Champion archer Allison Wright was diagnosed with mesothelioma – a rare type of cancer in her lung – which threatened her progress in the field. It came a quarter of a century after she beat breast cancer aged just 29.

But at the NFAS shoot in Kendal, the Prudhoe woman won ladies AFB. It follows a number of county records, national titles and international representation for Great Britain in the World Championships.

“To come away and win a medal, to win a gold medal, I was thrilled”, she said. “ I was crying when I finished just because I was so happy to have got round. Normally I would have looked at that score and gone ‘that’s not very good!’

“I was absolutely astounded by what I shot because the course was really really difficult, not just the terrain but the way the targets were laid. Really technically hard.

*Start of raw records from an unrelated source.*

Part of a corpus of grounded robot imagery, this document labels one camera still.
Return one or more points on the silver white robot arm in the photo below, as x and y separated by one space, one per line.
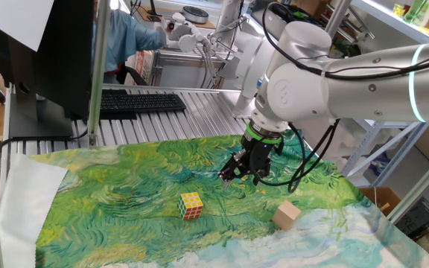
348 97

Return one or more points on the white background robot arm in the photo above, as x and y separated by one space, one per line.
250 56

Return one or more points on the plain wooden cube block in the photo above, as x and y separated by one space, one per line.
285 217

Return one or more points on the grey metal shelf rack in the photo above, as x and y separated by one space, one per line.
393 22

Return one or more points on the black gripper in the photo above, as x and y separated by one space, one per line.
257 156

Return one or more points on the white box red print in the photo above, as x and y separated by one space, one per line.
142 65

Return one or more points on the black keyboard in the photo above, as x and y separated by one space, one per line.
140 102

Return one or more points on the painted landscape print cloth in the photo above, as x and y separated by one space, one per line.
125 186

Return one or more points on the round grey speaker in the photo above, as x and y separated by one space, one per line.
196 15

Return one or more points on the white fabric sheet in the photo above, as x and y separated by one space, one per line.
24 208

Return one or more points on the black computer monitor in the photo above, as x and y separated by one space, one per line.
62 56

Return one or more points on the black plastic crate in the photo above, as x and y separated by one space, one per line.
419 219

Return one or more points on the green translucent container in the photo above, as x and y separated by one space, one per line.
417 11

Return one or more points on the black office chair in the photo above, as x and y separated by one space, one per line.
134 76

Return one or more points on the person in blue shirt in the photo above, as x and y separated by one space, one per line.
125 41

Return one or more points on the brown cardboard box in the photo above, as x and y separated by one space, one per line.
380 197

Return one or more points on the small yellow container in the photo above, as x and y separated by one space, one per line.
398 10

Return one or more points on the rubik's cube puzzle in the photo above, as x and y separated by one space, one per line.
191 204

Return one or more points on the white articulated desk device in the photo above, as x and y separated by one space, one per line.
188 41

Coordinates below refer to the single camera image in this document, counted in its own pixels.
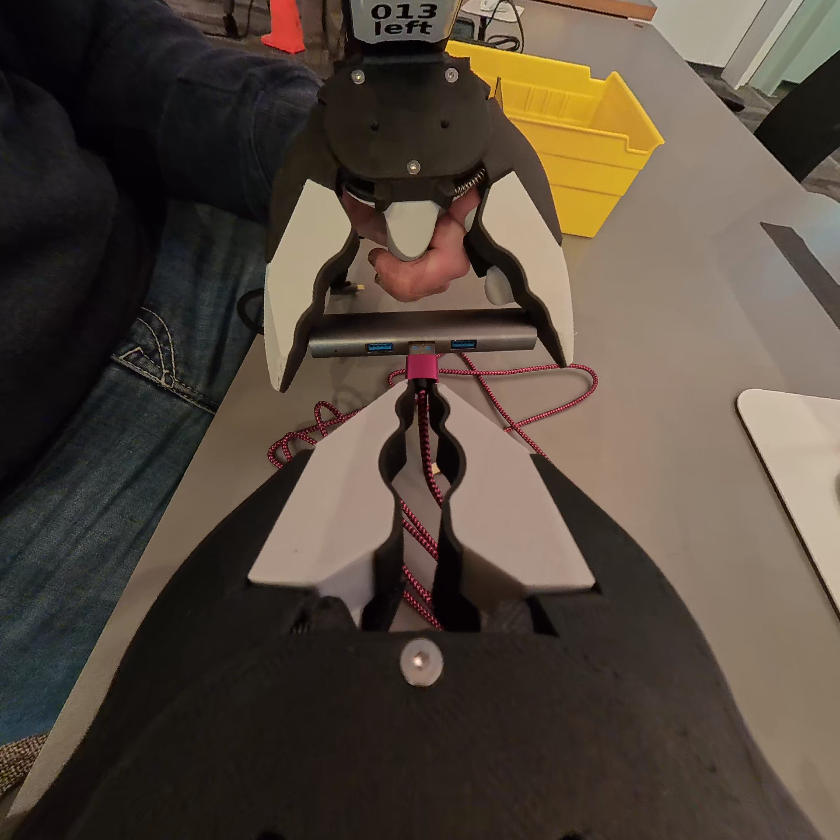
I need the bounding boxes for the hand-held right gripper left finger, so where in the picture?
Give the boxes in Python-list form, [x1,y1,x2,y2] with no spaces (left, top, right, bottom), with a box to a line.
[247,385,424,631]

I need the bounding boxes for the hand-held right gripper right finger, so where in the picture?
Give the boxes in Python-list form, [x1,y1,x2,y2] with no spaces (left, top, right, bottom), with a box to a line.
[428,381,599,631]

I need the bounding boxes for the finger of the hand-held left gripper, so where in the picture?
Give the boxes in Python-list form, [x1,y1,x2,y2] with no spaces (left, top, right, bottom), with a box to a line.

“To get around a difficult course and then to be able to shoot that score, I was just absolutely thrilled to bits, with a bow I’m not used to shooting in competition.”

Alison now hopes to compete in the nationals in County Durham in October – the birthday weekend of her younger sister Lucy who died of cancer.

She added: “If I can just get round this national in October that would be incredible. I’ll always dream that I can get back to winning those kinds of competitions and I’ll always dream I can qualify again to shoot for GB.

“I love the sport so much. I think if you’re lucky enough to have been born with a talent for something, it just gets a hold of you, you’ve just got to keep going for it. No matter what life throws at you, you just can’t let it go.

“The sport has been so kind to me. Doesn’t matter who they are, European champions, world champions, I get these little messages and they give me such a boost.

“I wouldn’t swap it for the world, those few years. It didn’t matter if I was out shooting in the snow, the rain, the wind, didn’t matter, I just loved it. It’s that pull.”

Allison, who was given 6-8 months to live in June last year but is now on a cancer trial for a pioneering drug, took up archery aged 50.